** Opening DATA TO PROCESS block **

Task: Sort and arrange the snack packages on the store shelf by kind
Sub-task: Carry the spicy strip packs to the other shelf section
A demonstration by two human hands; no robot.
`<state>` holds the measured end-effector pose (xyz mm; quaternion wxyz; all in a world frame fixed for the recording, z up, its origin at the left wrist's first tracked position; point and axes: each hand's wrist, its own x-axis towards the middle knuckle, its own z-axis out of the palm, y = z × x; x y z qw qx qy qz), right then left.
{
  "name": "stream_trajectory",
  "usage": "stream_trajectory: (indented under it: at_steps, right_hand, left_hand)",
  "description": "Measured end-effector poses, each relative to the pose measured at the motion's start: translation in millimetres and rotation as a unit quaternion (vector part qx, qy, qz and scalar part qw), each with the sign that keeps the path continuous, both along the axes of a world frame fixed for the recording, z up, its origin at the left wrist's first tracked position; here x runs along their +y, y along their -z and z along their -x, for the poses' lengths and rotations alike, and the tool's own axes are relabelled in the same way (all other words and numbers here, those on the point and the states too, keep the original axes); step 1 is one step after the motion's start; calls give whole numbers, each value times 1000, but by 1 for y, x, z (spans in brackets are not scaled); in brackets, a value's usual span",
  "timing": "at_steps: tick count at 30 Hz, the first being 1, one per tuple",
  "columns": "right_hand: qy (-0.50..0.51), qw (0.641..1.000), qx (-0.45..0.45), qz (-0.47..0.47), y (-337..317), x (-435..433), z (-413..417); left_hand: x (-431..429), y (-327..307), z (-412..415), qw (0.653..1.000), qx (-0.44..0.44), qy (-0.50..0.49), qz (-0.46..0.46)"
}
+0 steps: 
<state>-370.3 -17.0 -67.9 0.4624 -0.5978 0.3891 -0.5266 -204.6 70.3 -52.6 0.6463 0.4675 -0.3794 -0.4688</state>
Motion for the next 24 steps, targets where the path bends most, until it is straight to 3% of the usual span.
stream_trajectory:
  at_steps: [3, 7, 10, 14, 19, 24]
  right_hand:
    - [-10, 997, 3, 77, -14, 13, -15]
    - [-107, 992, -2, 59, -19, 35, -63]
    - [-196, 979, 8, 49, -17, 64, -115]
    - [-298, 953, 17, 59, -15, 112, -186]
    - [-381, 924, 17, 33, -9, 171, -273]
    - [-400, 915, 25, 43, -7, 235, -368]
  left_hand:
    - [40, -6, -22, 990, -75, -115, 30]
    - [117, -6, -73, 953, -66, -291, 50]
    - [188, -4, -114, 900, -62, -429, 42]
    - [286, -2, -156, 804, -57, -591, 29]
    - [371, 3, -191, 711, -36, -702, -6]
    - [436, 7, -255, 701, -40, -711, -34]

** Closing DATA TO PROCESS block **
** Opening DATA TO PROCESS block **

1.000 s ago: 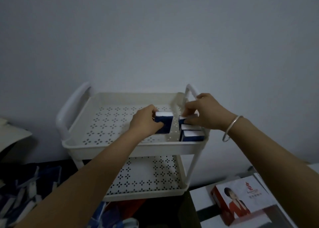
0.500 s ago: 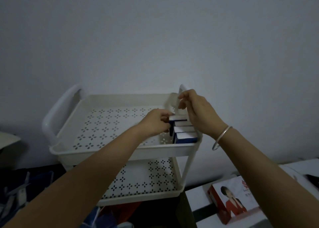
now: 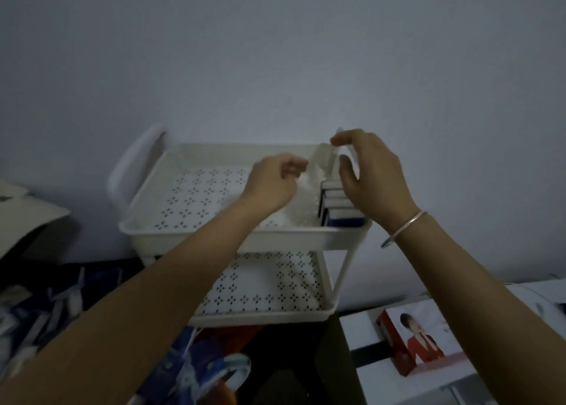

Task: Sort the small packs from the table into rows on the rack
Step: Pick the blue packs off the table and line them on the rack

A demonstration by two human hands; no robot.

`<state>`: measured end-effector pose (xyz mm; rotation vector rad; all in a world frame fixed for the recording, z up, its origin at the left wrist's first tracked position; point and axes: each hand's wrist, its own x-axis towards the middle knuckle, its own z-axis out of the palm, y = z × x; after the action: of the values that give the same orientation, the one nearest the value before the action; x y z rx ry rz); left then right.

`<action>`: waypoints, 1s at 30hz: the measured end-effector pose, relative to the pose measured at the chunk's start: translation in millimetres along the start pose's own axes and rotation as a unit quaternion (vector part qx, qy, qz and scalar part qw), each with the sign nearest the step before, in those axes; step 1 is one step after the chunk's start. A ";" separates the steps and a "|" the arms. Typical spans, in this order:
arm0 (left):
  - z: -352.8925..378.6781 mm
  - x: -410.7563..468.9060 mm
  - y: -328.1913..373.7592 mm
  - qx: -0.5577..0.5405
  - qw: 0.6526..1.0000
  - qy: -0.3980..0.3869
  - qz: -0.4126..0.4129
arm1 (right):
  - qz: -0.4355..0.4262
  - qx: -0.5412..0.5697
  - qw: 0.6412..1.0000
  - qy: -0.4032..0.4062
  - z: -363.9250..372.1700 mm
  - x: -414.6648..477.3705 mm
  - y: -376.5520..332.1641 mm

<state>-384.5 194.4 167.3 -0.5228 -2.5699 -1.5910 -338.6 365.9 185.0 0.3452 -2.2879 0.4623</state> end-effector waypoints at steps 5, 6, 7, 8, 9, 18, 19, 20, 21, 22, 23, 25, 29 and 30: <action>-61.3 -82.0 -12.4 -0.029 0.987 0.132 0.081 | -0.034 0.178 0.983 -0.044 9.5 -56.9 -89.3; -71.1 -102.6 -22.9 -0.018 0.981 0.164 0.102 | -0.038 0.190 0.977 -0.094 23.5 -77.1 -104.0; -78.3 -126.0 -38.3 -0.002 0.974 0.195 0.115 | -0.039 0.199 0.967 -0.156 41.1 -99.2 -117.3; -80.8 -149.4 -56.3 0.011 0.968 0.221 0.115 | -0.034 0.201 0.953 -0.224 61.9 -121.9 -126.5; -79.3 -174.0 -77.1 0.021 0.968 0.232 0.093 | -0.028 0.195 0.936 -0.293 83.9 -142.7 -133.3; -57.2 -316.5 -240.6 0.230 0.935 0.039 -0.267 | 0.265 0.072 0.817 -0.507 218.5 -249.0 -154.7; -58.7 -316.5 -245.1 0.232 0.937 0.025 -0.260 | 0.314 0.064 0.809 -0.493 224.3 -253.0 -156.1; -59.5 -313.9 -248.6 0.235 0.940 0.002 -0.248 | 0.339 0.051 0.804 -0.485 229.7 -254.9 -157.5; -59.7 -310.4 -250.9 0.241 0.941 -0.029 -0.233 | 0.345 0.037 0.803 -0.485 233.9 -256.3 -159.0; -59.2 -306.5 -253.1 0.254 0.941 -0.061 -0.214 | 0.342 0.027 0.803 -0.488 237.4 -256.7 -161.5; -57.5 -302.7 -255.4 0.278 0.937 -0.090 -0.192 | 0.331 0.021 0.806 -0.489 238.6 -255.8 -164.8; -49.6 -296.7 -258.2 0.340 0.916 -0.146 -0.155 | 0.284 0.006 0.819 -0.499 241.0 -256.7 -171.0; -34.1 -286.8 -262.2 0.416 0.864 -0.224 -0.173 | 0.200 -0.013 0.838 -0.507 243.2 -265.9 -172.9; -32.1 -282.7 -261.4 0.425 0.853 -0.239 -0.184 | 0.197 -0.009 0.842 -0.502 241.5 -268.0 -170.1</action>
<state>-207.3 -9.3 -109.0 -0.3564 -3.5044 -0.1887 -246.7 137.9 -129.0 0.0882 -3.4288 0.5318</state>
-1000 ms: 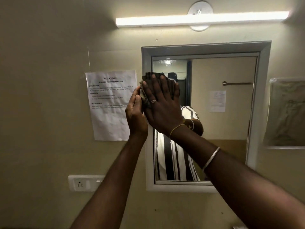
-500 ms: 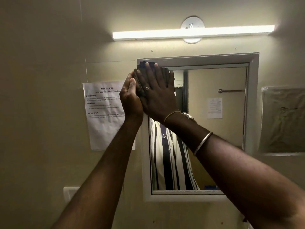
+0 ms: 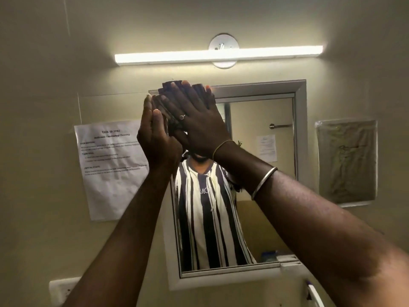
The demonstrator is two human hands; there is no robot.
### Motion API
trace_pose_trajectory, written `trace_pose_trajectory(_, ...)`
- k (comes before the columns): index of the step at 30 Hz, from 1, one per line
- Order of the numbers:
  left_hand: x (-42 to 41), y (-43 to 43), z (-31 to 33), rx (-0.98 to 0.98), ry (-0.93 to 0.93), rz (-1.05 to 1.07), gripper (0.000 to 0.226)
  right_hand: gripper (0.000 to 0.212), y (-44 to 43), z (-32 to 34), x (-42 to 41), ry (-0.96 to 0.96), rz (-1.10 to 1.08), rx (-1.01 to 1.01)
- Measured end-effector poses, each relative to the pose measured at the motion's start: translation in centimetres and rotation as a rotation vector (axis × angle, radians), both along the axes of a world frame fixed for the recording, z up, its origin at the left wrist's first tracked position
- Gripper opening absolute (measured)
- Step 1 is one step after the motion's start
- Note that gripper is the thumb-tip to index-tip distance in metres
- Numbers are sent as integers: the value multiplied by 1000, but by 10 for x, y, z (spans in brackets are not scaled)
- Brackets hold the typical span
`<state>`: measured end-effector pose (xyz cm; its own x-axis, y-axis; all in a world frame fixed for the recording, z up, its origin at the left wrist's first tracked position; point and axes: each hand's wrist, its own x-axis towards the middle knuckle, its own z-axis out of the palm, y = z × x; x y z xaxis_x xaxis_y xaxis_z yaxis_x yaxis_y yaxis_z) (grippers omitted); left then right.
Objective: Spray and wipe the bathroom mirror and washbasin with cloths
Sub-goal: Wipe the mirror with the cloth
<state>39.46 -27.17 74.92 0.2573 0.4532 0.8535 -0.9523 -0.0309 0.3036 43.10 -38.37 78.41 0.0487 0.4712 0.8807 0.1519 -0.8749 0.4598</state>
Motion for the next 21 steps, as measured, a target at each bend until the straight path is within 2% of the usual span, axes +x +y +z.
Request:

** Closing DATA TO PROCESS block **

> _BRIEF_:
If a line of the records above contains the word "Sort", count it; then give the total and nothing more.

> _SOLUTION TO THIS TASK_:
2